Peripheral euro-region bonds retreated relative to benchmark German securities. The extra yield investors demand to hold Spanish 10-year notes compared with German 10-year bonds increased 6 basis points to 180 basis points. The Greek-German 10-year yield spread was 32 basis points wider at 946 basis points, the most since May 7, before the European Central Bank and the European Union unveiled a rescue package for the region worth 750 billion euros.
The yield spread between Belgian 10-year bonds and German bonds rose 6 basis points to 75 basis points after talks to form a Belgian government collapsed yesterday for the second time in a week. That’s the most since July 1, based on closing prices.
Irish Spread
The Irish-German 10-year yield spread widened 30 basis points to 373 basis points, the most on record based on closing prices, according to Bloomberg generic data. The spread between Portuguese and German 10-year bond yields gained 22 basis points to reach 355 basis points, the most since Bloomberg began collecting the data in 1997.

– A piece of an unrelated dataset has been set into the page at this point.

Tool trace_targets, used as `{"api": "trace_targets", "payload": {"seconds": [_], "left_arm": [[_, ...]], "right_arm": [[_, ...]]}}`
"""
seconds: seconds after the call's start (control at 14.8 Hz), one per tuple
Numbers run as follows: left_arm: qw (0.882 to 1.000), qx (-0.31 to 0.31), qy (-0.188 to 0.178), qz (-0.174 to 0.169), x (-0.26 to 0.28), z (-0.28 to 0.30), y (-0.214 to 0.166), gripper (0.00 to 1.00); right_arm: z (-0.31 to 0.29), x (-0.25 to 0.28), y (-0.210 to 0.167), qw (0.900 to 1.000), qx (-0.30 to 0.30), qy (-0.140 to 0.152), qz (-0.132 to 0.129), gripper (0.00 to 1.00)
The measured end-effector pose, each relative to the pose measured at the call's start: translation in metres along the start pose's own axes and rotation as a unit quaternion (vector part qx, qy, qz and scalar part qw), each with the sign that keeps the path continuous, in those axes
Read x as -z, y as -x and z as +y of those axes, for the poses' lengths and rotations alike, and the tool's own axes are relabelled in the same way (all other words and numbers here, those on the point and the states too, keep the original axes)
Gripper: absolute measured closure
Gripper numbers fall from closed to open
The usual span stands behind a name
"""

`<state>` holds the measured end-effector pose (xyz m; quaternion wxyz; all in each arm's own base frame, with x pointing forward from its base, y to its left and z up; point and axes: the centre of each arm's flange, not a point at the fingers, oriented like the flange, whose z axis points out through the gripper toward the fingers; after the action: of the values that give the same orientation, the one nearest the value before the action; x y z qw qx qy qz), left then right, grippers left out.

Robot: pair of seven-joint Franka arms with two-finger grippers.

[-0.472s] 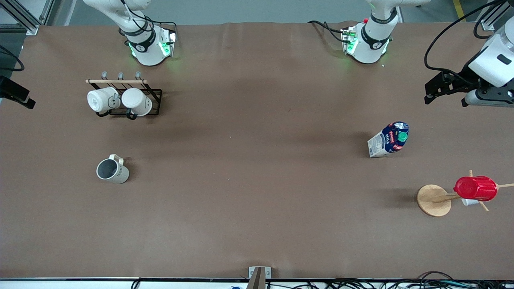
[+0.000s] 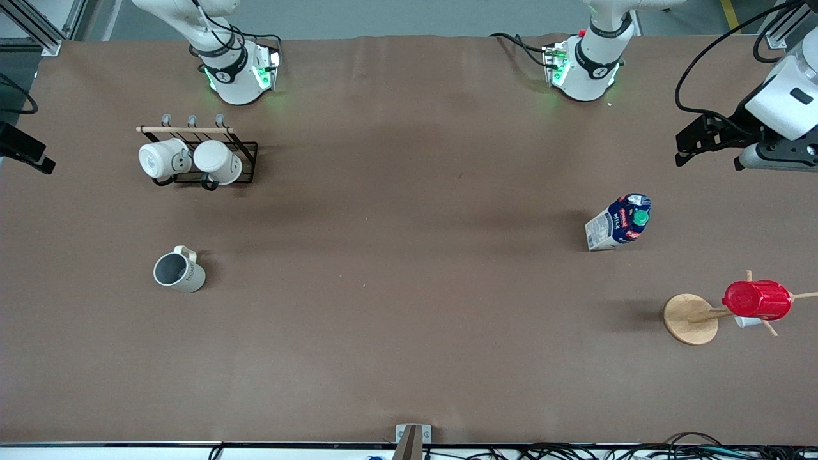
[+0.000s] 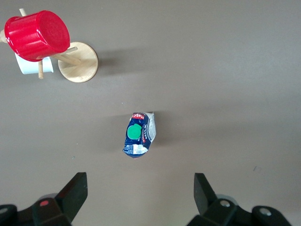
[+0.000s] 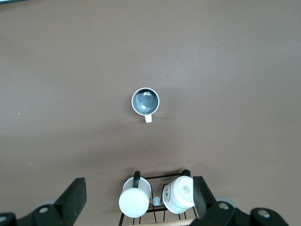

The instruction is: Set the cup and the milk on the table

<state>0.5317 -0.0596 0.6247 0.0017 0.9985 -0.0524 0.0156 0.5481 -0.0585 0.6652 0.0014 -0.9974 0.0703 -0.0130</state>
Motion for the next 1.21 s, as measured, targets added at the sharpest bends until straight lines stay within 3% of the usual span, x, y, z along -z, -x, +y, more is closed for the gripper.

Spanish debt has gained 1.8 percent this year, while Belgian securities have returned 7.2 percent, according to the EFFAS indexes. Greek debt has lost 19 percent, Portuguese bonds dropped 3.8 percent and Irish debt has given up 1.6 percent.
Austria sold 715 million euros of a 4.85 percent bond due in 2026 and 1.21 billion euros of a 4.35 percent security maturing in 2019. Investors bid for 2.43 times the amount of 2026 bonds on offer, up from a bid-to-cover ratio of 1.52 at the previous auction of the same bonds, held May 4. The bid-to-cover for the 2019 debt rose to 2.47, up from 1.38 at the previous auction of the same securities on Sept. 1, 2009.
Italy plans to sell three-year debt denominated in dollars through three banks, according to a banker involved in the syndicated deal. The notes may be priced to yield 115 basis points more than the benchmark mid-swap rate.
Deutsche Bank AG, Morgan Stanley and Goldman Sachs Group Inc. are managing the deal.
Portugal will sell as much as 1.25 billion euros of 2013 and 2021 securities tomorrow, while Germany will offer an additional 6 billion euros of 2012 notes.